Transformational Leadershop – Fran Prolman

Another workshop from the CEESA Conference. The big idea of the workshop is the leader changes as the followers also change. Both leader and participant raise to higher levels of motivation.

Dr. Fran Prolman Led the Workshop

 

Transformational Leadership can be categorized into three areas.

1) Relationship Building – Getting outside of ourselves and seeing their point of view.  

2) Taking a Risk – I can re-invent myself in my work. I can re-invent myself all the time. Always growing.

3) Creating a Culture – I can create a culture of learning, whether it be a hostile environment or nice environment.

Part I. Relationship Building

Fran likes to give us authors and book titles.  Margaret Wheatley “Turning to One Another” and “Leadership in a New Science” – Water will always finds its way to the ocean. It has the power to reshape granite. It will always finding a way to the ocean. It is a nice metaphor.  

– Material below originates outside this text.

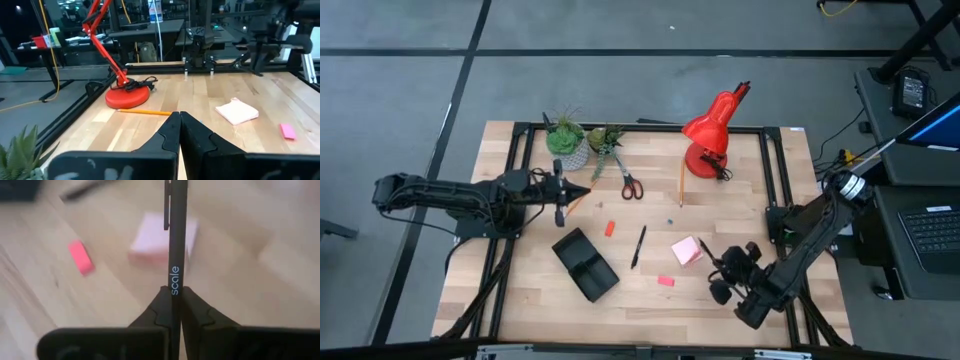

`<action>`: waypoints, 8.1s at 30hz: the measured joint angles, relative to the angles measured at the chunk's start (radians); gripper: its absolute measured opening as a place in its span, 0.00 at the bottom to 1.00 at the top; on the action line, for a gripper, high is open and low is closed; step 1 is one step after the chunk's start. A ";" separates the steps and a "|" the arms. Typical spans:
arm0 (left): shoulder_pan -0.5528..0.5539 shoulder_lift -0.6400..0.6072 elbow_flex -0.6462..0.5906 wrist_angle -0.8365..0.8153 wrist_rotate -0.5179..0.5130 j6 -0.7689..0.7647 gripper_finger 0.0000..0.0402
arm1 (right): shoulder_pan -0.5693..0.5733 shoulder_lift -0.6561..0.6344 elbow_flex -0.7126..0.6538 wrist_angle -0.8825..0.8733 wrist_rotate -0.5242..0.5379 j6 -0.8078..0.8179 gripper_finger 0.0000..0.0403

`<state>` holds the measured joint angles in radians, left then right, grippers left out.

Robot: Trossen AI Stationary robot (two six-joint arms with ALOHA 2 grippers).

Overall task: Pick and place office supplies into organizer
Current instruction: Put the right black pen into the black desk organizer

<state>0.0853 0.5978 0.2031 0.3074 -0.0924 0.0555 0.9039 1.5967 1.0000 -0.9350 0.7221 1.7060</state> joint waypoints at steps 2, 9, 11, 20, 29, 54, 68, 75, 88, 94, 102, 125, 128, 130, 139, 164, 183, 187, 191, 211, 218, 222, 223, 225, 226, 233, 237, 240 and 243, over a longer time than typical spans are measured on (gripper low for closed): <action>-0.009 0.010 0.000 0.036 0.011 -0.009 0.01 | -0.002 -0.003 0.000 -0.001 0.071 -0.042 0.04; -0.040 0.085 0.000 0.155 0.090 -0.027 0.12 | -0.003 -0.004 0.000 0.009 0.311 -0.141 0.04; -0.041 0.116 0.000 0.182 0.090 -0.047 0.16 | -0.009 -0.004 0.000 0.009 0.346 -0.156 0.04; -0.042 0.299 0.002 0.426 0.124 -0.097 0.33 | -0.095 -0.005 0.000 0.147 0.388 -0.426 0.04; -0.109 0.503 0.144 0.446 0.243 -0.028 0.34 | -0.181 -0.005 0.001 0.478 0.385 -0.836 0.04; -0.183 0.622 0.228 0.489 0.364 0.092 0.33 | -0.532 -0.005 -0.077 1.386 -0.300 -1.796 0.03; -0.180 0.725 0.316 0.504 0.296 0.070 0.35 | -0.621 -0.005 -0.078 1.425 -0.436 -1.847 0.03; -0.171 0.764 0.366 0.505 0.295 0.087 0.35 | -0.634 -0.005 -0.079 1.426 -0.473 -1.852 0.01; -0.168 0.764 0.372 0.422 0.303 0.089 0.29 | -0.636 -0.005 -0.079 1.391 -0.473 -1.869 0.00; -0.168 0.764 0.372 0.385 0.297 0.087 0.28 | -0.636 -0.005 -0.079 1.363 -0.472 -1.869 0.00; -0.168 0.724 0.372 0.190 0.257 0.059 0.29 | -0.636 -0.010 -0.079 1.317 -0.452 -1.869 0.00; -0.200 0.754 0.657 -0.725 -0.018 0.010 0.29 | -0.653 -0.249 -0.393 1.476 -0.372 -1.785 0.00; -0.195 0.833 0.715 -0.804 -0.018 0.026 0.29 | -0.652 -0.253 -0.412 1.474 -0.380 -1.760 0.00; -0.193 0.884 0.759 -0.874 -0.020 0.042 0.29 | -0.653 -0.253 -0.421 1.477 -0.379 -1.740 0.00; -0.193 1.086 0.886 -0.973 -0.018 0.142 0.29 | -0.657 -0.253 -0.430 1.474 -0.379 -1.738 0.00; -0.157 1.199 0.922 -0.987 -0.001 0.220 0.29 | -0.658 -0.252 -0.430 1.456 -0.379 -1.741 0.00; -0.146 1.210 0.922 -1.087 -0.097 0.257 0.29 | -0.660 -0.252 -0.430 1.440 -0.379 -1.741 0.00; -0.142 1.210 0.922 -1.092 -0.089 0.258 0.29 | -0.670 -0.252 -0.430 1.439 -0.380 -1.741 0.00; -0.142 1.210 0.922 -1.092 -0.096 0.258 0.29 | -0.673 -0.252 -0.430 1.433 -0.379 -1.740 0.00; -0.074 1.221 0.918 -1.092 0.014 0.261 0.29 | -0.673 -0.252 -0.430 1.430 -0.380 -1.738 0.00; -0.071 1.264 0.922 -1.093 0.019 0.302 0.29 | -0.673 -0.252 -0.430 1.425 -0.379 -1.739 0.00; -0.072 1.260 0.920 -1.093 0.017 0.331 0.23 | -0.673 -0.252 -0.430 1.423 -0.379 -1.740 0.00; -0.072 1.260 0.921 -1.094 0.018 0.332 0.20 | -0.673 -0.252 -0.430 1.423 -0.379 -1.741 0.00; -0.072 1.262 0.927 -1.104 0.022 0.328 0.13 | -0.673 -0.252 -0.430 1.421 -0.379 -1.741 0.00; -0.072 1.262 0.928 -1.105 0.021 0.328 0.09 | -0.673 -0.252 -0.430 1.421 -0.379 -1.741 0.00; -0.069 1.236 0.928 -1.105 -0.005 0.314 0.06 | -0.673 -0.252 -0.430 1.417 -0.379 -1.741 0.00; -0.071 1.167 0.929 -1.117 -0.003 0.300 0.06 | -0.673 -0.252 -0.430 1.416 -0.379 -1.741 0.00; -0.074 1.099 0.929 -1.118 -0.002 0.296 0.06 | -0.673 -0.252 -0.430 1.416 -0.380 -1.741 0.00; -0.075 1.014 0.929 -1.118 -0.001 0.296 0.06 | -0.673 -0.252 -0.430 1.416 -0.379 -1.741 0.00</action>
<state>0.0102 1.6120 1.1316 -0.8110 -0.0939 0.3519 0.2310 1.3445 0.5705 0.4812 0.3428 -0.0349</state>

Ways to build transformational leadership and collegiality:

Teaching is an isolating experience. The key is to get teachers to observe one another, sharing expertise at faculty meetings, asking for help,

A nice idea to do is to build collaborative team time built right into the schedule. 

Another good author is Susan Scott with her book Fierce Conversations.

Another good book is the “Fred Factor” by Mark Sanborn.   “How can I be the best Principal you have ever had?” In this book, he writes about the “B’s”

  • Be real
  • Be interested (It is not about me, it is about you as a transformational leader.) Fran Polman interviews people at cocktail parties. Does the person notice they do not know anything about? When this happens, the other person is now ready for a two-way relationship. Another example is when a student comes into your office between classes.
  • Be a better listener

When someone comes in an asks if they have a minute, I ask them what the topic is. Then I either go for it or ask them to set an appointment.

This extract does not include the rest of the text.